Requirement
Whenever a line below includes the word "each", copy that line.

------ Dataset excerpt

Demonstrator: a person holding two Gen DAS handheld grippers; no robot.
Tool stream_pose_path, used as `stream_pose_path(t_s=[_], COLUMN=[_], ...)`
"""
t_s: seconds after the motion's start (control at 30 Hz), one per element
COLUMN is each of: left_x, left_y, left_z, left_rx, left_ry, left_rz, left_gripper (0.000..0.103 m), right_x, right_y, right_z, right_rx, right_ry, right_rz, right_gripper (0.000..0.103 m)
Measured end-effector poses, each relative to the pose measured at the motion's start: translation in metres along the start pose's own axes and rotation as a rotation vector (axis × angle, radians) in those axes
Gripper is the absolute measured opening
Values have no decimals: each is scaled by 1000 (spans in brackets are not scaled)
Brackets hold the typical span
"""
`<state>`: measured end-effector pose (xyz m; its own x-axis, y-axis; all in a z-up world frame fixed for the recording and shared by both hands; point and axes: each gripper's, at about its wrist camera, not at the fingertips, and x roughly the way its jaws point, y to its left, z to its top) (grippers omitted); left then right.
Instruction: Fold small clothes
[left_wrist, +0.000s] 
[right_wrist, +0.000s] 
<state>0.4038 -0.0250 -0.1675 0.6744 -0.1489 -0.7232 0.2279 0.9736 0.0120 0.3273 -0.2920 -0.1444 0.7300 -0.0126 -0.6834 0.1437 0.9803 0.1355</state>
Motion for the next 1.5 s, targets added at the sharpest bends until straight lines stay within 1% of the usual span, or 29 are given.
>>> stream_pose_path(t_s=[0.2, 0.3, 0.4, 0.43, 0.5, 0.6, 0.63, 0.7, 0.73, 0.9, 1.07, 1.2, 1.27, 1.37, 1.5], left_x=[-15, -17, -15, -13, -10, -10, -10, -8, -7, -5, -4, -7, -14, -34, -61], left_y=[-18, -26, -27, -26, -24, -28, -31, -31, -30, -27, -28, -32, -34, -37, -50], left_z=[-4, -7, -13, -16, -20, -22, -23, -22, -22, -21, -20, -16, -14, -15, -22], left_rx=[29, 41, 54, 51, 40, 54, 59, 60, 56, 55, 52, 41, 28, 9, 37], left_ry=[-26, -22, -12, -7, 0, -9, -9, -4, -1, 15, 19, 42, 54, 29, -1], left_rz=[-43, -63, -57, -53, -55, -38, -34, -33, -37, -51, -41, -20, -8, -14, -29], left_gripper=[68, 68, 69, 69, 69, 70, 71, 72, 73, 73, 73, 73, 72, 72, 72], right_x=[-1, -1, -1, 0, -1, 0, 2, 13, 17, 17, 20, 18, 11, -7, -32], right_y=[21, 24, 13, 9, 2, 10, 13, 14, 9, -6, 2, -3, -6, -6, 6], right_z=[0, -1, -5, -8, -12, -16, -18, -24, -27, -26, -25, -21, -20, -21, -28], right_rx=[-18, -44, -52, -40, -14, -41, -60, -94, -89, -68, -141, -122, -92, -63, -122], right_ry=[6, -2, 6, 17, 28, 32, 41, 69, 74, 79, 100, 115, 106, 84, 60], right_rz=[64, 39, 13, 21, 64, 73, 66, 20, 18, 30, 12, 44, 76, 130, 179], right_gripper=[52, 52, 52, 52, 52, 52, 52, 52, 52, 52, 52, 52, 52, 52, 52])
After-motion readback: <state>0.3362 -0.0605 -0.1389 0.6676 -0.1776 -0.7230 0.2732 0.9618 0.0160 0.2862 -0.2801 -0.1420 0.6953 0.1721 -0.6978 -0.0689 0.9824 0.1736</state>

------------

Exercise response
COLUMN is each of: left_x, left_y, left_z, left_rx, left_ry, left_rz, left_gripper (0.000..0.103 m), right_x, right_y, right_z, right_rx, right_ry, right_rz, right_gripper (0.000..0.103 m)
Measured end-effector poses, each relative to the pose measured at the motion's start: translation in metres along the start pose's own axes and rotation as a rotation vector (axis × angle, radians) in those axes
Values have no decimals: each is scaled by 1000 (spans in brackets are not scaled)
`<state>`: measured end-effector pose (xyz m; its own x-axis, y-axis; all in a z-up world frame fixed for the recording and shared by both hands; point and axes: each gripper's, at about its wrist camera, not at the fingertips, and x roughly the way its jaws point, y to its left, z to its top) (grippers omitted); left then right.

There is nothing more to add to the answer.